Task to complete - Look for the line that has "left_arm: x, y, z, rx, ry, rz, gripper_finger" in the material below; please repeat it and every line after it, exactly, up to and including the line that has "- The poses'", and nothing else.

Collected material -
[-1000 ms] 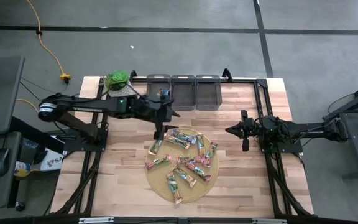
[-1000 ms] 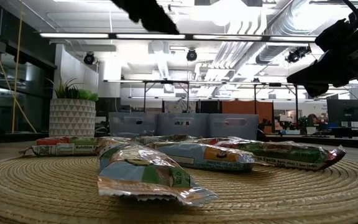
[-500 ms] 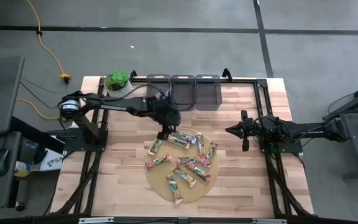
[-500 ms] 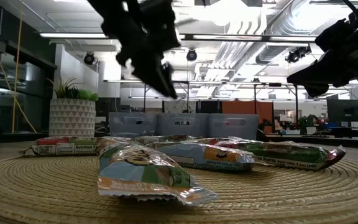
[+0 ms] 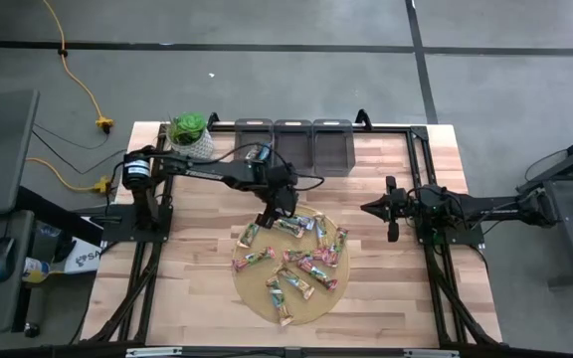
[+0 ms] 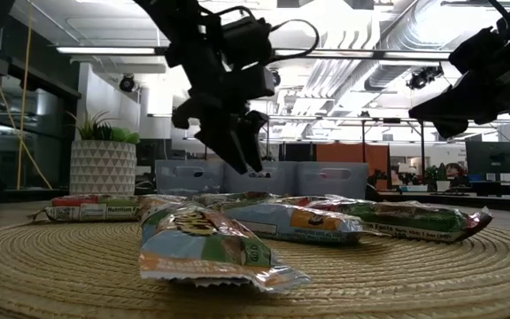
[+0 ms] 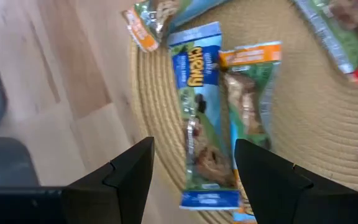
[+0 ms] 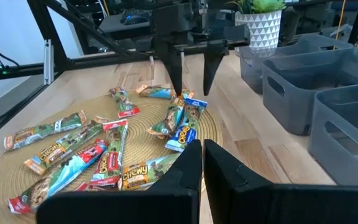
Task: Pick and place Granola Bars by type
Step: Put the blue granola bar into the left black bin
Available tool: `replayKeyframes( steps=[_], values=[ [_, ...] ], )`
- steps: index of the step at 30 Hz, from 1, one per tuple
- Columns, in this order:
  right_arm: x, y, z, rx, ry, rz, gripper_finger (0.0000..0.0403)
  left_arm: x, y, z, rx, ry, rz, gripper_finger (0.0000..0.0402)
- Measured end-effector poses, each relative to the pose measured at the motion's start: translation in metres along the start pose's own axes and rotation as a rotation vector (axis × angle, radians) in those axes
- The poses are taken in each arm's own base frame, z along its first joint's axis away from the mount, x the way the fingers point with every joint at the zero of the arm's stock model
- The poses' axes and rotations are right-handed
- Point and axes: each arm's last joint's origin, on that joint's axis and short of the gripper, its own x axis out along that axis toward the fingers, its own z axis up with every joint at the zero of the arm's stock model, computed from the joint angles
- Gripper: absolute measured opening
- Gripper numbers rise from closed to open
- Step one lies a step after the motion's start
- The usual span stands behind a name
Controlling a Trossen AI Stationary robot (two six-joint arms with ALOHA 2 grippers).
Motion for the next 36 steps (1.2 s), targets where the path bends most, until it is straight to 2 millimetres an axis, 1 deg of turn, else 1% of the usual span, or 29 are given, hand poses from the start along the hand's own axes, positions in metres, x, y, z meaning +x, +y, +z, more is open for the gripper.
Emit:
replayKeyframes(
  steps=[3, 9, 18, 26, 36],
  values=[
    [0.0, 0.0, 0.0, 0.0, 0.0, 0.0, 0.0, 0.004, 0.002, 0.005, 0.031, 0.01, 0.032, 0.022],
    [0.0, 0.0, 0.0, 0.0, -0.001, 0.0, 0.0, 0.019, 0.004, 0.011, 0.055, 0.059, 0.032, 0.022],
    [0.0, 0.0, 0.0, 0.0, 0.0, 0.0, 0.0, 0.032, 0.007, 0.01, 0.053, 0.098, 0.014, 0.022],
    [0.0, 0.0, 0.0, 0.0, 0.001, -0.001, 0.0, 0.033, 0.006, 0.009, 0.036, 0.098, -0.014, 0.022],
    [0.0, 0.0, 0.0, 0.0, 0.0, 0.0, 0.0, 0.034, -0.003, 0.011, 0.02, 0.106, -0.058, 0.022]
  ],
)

Expected answer -
  left_arm: x, y, z, rx, ry, rz, gripper_finger (0.0000..0.0402)
- Measured end-effector poses, each relative to the pose measured at the motion's start: translation in metres along the start pose's own axes and rotation as a rotation vector (axis × angle, radians) in those axes
- The poses are taken in each arm's own base frame, z along its first joint's axis away from the mount, x the way the fingers point with every joint at the zero of the arm's stock model
- The poses' axes and rotations are right-handed

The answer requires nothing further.